-- COLLECTED DATA --
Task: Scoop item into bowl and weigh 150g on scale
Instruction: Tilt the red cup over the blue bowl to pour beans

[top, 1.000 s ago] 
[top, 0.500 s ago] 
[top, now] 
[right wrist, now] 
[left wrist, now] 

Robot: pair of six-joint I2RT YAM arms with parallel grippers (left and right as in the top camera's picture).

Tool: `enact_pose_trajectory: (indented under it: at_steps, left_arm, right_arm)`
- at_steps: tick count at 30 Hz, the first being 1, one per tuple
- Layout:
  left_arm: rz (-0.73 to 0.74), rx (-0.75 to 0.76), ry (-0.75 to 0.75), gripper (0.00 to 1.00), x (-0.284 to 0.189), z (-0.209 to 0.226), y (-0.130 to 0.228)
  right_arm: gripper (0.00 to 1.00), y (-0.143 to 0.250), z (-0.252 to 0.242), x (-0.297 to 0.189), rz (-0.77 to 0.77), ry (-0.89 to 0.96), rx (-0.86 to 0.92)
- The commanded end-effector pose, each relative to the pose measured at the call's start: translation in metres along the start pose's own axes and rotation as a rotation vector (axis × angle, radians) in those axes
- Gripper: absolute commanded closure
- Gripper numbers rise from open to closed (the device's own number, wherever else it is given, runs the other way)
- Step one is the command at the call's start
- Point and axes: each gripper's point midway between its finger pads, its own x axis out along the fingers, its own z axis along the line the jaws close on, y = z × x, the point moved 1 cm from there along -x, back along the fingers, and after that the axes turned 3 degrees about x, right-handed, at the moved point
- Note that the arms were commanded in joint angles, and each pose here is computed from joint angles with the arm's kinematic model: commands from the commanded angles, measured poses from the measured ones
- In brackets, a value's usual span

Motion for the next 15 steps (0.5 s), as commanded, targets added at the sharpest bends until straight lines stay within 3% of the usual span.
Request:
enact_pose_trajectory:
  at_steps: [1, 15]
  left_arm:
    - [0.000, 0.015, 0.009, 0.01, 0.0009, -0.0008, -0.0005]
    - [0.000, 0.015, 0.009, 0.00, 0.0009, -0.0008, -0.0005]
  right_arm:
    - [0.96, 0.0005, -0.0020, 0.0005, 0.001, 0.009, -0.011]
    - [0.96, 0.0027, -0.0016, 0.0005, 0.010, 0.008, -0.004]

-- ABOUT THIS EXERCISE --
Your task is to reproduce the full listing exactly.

-- SOLUTION FOR THIS PROBLEM --
Task: Scoop item into bowl and weigh 150g on scale
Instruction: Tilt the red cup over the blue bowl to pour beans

[top, 1.000 s ago] 
[top, 0.500 s ago] 
[top, now] 
[right wrist, now] 
[left wrist, now] 

Robot: pair of six-joint I2RT YAM arms with parallel grippers (left and right as in the top camera's picture).

Tool: `enact_pose_trajectory: (indented under it: at_steps, left_arm, right_arm)`
- at_steps: tick count at 30 Hz, the first being 1, one per tuple
- Layout:
  left_arm: rz (-0.73 to 0.74), rx (-0.75 to 0.76), ry (-0.75 to 0.75), gripper (0.00 to 1.00), x (-0.284 to 0.189), z (-0.209 to 0.226), y (-0.130 to 0.228)
  right_arm: gripper (0.00 to 1.00), y (-0.143 to 0.250), z (-0.252 to 0.242), x (-0.297 to 0.189), rz (-0.77 to 0.77), ry (-0.89 to 0.96), rx (-0.86 to 0.92)
- The commanded end-effector pose, each relative to the pose measured at the call's start: translation in metres along the start pose's own axes and rotation as a rotation vector (axis × angle, radians) in those axes
- Gripper: absolute commanded closure
- Gripper numbers rise from open to closed (the device's own number, wherever else it is given, runs the other way)
- Step one is the command at the call's start
- Point and axes: each gripper's point midway between its finger pads, its own x axis out along the fingers, its own z axis along the line the jaws close on, y = z × x, the point moved 1 cm from there along -x, back along the fingers, and after that the axes turned 3 degrees about x, right-handed, at the moved point
- Note that the arms were commanded in joint angles, and each pose here is computed from joint angles with the arm's kinematic model: commands from the commanded angles, measured poses from the measured ones
- In brackets, a value's usual span

Motion for the next 15 steps (0.5 s), as commanded, targets added at the sharpest bends until straight lines stay within 3% of the usual span.
Request:
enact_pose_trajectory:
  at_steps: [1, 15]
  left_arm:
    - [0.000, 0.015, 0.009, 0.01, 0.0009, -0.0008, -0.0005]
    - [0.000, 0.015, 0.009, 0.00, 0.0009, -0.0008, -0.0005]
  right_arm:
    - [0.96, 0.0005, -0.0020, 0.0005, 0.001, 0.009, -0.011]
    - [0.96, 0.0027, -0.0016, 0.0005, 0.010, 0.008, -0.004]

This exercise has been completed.